■ Exercise ■
Set down the data below once more, precisely as it reads.

====

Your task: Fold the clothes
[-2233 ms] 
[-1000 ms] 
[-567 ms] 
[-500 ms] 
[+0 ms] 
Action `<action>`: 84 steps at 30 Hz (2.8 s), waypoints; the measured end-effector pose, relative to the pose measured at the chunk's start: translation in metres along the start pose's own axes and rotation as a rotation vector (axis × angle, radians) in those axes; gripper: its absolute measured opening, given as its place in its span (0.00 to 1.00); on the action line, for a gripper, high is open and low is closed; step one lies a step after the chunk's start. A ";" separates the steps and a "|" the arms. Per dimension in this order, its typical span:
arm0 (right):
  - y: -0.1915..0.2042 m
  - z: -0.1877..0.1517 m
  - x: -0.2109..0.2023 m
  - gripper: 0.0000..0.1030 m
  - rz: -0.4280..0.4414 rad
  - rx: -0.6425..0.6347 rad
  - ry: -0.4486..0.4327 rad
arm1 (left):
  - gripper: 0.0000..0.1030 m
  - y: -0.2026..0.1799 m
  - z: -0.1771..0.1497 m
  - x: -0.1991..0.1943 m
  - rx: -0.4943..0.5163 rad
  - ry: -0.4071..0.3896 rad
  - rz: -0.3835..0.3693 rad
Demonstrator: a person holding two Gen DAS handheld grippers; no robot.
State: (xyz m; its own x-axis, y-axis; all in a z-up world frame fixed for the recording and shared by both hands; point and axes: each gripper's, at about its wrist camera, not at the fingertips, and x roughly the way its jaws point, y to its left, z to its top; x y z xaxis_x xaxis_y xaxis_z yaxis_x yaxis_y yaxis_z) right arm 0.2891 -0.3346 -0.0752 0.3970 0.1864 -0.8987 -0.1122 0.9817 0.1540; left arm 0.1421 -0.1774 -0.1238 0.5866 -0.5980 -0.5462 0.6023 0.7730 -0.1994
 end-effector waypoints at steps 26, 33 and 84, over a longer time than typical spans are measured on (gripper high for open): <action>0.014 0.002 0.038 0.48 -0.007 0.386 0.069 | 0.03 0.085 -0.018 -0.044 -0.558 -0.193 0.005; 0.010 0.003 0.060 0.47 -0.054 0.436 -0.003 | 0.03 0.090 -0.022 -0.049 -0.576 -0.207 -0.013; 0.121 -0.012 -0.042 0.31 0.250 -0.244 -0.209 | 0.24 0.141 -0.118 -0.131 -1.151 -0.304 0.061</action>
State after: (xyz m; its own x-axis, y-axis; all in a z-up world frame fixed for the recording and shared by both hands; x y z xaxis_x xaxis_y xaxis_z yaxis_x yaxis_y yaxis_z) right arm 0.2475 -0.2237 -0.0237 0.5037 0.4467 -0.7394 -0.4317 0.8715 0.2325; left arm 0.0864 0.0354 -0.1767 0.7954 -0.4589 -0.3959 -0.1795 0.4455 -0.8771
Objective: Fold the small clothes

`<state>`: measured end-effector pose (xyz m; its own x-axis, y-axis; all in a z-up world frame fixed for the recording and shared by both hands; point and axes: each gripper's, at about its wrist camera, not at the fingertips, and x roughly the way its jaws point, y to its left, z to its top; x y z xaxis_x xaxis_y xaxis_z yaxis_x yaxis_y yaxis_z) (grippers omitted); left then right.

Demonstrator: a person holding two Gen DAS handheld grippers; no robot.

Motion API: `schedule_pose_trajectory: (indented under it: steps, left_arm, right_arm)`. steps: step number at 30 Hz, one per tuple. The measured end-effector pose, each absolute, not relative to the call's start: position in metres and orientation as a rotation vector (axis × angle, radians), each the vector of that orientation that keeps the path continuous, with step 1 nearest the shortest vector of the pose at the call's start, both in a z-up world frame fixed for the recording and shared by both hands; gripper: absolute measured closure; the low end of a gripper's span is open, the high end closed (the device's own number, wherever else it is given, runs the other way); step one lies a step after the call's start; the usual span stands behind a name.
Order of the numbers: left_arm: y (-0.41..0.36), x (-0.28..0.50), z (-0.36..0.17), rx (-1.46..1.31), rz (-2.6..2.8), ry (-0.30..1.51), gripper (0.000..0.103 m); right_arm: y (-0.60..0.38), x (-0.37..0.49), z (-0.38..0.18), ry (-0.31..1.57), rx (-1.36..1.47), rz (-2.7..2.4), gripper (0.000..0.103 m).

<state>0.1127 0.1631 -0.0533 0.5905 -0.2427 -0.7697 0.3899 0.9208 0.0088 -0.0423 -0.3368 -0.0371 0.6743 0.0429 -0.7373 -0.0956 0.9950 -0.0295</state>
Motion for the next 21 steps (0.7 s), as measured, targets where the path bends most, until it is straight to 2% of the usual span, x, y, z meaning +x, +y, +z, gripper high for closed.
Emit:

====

■ Expected output ■
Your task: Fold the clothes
[-2233 ms] 
[-1000 ms] 
[-567 ms] 
[-500 ms] 
[+0 ms] 
Action `<action>`: 84 steps at 30 Hz (2.8 s), waypoints; the measured end-effector pose, relative to the pose measured at the chunk's start: translation in metres along the start pose's own axes and rotation as a rotation vector (axis × angle, radians) in those axes; gripper: its absolute measured opening, given as its place in its span (0.00 to 1.00); on the action line, for a gripper, high is open and low is closed; step one lies a step after the chunk's start. A ";" separates the steps and a "|" the arms. Per dimension in this order, its typical span:
arm0 (right):
  - y: -0.1915..0.2042 m
  - z: -0.1877..0.1517 m
  - x: -0.2109..0.2023 m
  - gripper: 0.0000..0.1030 m
  - rz: -0.4280..0.4414 rad
  - rx: -0.6425..0.6347 rad
  - ry: -0.4486..0.4327 rad
arm1 (left):
  - gripper: 0.0000..0.1030 m
  - y: -0.2026..0.1799 m
  - z: -0.1771..0.1497 m
  - x: -0.1991..0.1943 m
  - rx: -0.4943..0.5163 rad
  - ry: -0.4071..0.3896 rad
  - rz: -0.3835..0.3693 rad
Demonstrator: a person holding two Gen DAS handheld grippers; no robot.
State: (xyz m; its own x-axis, y-axis; all in a z-up world frame fixed for the recording and shared by both hands; point and axes: each gripper's, at about its wrist camera, not at the fingertips, and x roughly the way its jaws point, y to its left, z to its top; x y z xaxis_x xaxis_y xaxis_z yaxis_x yaxis_y yaxis_z) right arm 0.2891 -0.3346 -0.0752 0.3970 0.1864 -0.8987 -0.1122 0.9817 0.1540; left arm 0.1421 -0.1774 -0.1238 0.5866 -0.5980 -0.5462 0.6023 0.7730 -0.1994
 end-effector waypoints at steps 26, 33 and 84, over a longer time than typical spans are measured on (gripper high for open): <action>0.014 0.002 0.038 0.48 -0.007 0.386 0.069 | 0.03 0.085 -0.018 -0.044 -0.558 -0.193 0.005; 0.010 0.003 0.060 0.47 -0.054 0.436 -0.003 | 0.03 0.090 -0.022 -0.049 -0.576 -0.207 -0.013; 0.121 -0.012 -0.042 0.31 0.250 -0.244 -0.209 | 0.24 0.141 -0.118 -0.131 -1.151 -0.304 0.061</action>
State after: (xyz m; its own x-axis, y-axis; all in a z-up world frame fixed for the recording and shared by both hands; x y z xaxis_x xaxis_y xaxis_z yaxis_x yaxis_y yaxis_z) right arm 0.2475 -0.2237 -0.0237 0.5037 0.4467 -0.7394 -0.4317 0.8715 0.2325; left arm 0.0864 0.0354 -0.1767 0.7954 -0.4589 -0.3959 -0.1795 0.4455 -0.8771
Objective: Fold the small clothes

`<state>`: measured end-effector pose (xyz m; its own x-axis, y-axis; all in a z-up world frame fixed for the recording and shared by both hands; point and axes: each gripper's, at about its wrist camera, not at the fingertips, and x roughly the way its jaws point, y to its left, z to its top; x y z xaxis_x xaxis_y xaxis_z yaxis_x yaxis_y yaxis_z) (grippers omitted); left then right.

Demonstrator: a person holding two Gen DAS handheld grippers; no robot.

Motion API: `schedule_pose_trajectory: (indented under it: steps, left_arm, right_arm)`. steps: step number at 30 Hz, one per tuple. The measured end-effector pose, each absolute, not relative to the call's start: position in metres and orientation as a rotation vector (axis × angle, radians), each the vector of that orientation that keeps the path continuous, with step 1 nearest the shortest vector of the pose at the call's start, both in a z-up world frame fixed for the recording and shared by both hands; gripper: absolute measured closure; the low end of a gripper's span is open, the high end closed (the device's own number, wherever else it is given, runs the other way); step one lies a step after the call's start; the usual span stands behind a name.
Order of the numbers: left_arm: y (-0.41..0.36), x (-0.28..0.50), z (-0.36..0.17), rx (-1.46..1.31), rz (-2.6..2.8), ry (-0.30..1.51), gripper (0.000..0.103 m); right_arm: y (-0.60..0.38), x (-0.37..0.49), z (-0.38..0.18), ry (-0.31..1.57), rx (-1.36..1.47), rz (-2.7..2.4), gripper (0.000..0.103 m).

<state>0.1127 0.1631 -0.0533 0.5905 -0.2427 -0.7697 0.3899 0.9208 0.0088 -0.0423 -0.3368 -0.0371 0.6743 0.0429 -0.7373 -0.0956 0.9950 -0.0295</state>
Motion for the next 21 steps (0.7 s), as measured, targets where the path bends most, until it is straight to 2% of the usual span, x, y, z meaning +x, +y, +z, gripper high for closed.
Emit:

Nothing else goes with this output.